**PROBLEM DETAILS:**
Using the listing below, set down each line from the line containing "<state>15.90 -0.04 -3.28" through the line containing "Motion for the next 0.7", both ends included, exactly and with nothing added.

**INPUT:**
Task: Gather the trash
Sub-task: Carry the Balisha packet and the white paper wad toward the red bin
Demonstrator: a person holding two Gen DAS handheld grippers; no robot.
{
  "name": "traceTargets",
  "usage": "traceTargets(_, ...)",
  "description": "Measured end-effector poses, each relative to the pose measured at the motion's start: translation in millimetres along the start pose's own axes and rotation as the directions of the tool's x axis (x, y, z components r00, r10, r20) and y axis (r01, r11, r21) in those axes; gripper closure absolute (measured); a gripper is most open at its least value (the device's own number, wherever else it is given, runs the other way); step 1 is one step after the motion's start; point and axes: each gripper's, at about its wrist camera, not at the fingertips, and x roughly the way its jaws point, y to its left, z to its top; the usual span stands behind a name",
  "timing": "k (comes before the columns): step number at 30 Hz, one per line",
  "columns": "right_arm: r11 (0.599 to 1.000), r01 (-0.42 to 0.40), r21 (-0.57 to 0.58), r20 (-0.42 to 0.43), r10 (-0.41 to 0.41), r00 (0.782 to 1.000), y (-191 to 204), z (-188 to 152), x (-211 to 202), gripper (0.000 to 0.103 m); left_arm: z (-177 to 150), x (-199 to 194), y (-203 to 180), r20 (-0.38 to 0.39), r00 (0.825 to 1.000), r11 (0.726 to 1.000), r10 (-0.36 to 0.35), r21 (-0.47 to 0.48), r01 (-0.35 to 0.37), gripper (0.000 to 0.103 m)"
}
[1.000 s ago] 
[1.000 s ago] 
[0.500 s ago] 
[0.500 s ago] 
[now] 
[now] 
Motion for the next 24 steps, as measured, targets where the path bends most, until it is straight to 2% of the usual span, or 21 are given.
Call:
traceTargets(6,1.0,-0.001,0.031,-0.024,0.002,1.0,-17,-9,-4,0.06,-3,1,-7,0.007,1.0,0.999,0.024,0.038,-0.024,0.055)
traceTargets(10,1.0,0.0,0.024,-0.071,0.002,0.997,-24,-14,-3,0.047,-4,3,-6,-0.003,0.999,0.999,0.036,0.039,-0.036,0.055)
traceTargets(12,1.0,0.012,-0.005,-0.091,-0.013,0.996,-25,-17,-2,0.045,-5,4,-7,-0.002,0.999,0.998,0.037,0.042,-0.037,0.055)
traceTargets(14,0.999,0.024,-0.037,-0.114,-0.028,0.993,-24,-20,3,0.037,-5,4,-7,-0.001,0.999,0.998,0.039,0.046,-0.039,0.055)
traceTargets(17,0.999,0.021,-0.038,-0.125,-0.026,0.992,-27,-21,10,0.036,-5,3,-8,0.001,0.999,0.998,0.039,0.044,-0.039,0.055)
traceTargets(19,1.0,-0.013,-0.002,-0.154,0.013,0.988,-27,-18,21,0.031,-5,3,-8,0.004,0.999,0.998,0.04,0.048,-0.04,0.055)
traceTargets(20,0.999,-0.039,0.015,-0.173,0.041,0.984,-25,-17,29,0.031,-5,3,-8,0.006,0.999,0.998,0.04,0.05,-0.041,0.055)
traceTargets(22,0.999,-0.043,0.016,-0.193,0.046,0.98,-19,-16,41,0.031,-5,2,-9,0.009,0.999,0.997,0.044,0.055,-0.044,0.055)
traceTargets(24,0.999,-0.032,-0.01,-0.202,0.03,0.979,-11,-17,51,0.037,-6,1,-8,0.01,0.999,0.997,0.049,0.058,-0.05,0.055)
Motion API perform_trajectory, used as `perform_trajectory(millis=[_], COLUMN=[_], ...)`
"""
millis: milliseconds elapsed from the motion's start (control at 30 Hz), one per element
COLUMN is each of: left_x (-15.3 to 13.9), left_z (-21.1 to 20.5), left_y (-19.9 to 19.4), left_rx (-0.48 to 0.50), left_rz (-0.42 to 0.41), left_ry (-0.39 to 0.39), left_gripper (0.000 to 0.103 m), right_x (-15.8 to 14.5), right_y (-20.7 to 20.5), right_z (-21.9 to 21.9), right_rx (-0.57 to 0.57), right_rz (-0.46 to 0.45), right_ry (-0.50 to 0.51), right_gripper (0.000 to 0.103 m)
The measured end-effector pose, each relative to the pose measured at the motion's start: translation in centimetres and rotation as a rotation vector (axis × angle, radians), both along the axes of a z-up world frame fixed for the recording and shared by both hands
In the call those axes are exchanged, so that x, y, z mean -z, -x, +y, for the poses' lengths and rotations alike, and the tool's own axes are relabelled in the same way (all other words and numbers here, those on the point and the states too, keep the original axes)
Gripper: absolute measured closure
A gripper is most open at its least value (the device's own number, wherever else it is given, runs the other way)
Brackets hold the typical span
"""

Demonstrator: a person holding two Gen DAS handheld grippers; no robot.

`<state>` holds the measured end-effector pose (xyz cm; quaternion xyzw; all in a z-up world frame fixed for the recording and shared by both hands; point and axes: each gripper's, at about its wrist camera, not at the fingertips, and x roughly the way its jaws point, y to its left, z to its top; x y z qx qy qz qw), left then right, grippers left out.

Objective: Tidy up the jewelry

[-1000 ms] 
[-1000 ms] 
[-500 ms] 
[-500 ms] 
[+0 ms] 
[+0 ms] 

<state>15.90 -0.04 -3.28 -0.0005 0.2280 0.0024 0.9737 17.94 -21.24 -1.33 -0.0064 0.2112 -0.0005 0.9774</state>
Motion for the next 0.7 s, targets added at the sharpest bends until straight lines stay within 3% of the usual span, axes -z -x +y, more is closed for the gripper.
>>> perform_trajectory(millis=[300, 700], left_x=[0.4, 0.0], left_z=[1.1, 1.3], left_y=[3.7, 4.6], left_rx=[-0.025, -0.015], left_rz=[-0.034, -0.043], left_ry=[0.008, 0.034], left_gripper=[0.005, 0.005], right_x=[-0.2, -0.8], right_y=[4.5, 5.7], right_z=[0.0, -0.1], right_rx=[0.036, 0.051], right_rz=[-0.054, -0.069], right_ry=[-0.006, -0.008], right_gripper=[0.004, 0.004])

**FINISHED TASK:**
<state>15.90 -0.04 -3.28 -0.0005 0.2280 0.0024 0.9737 17.94 -21.24 -1.33 -0.0064 0.2112 -0.0005 0.9774</state>
Motion for the next 0.7 s, targets added at the sharpest bends until straight lines stay within 3% of the usual span, axes -z -x +y, more is closed for the gripper.

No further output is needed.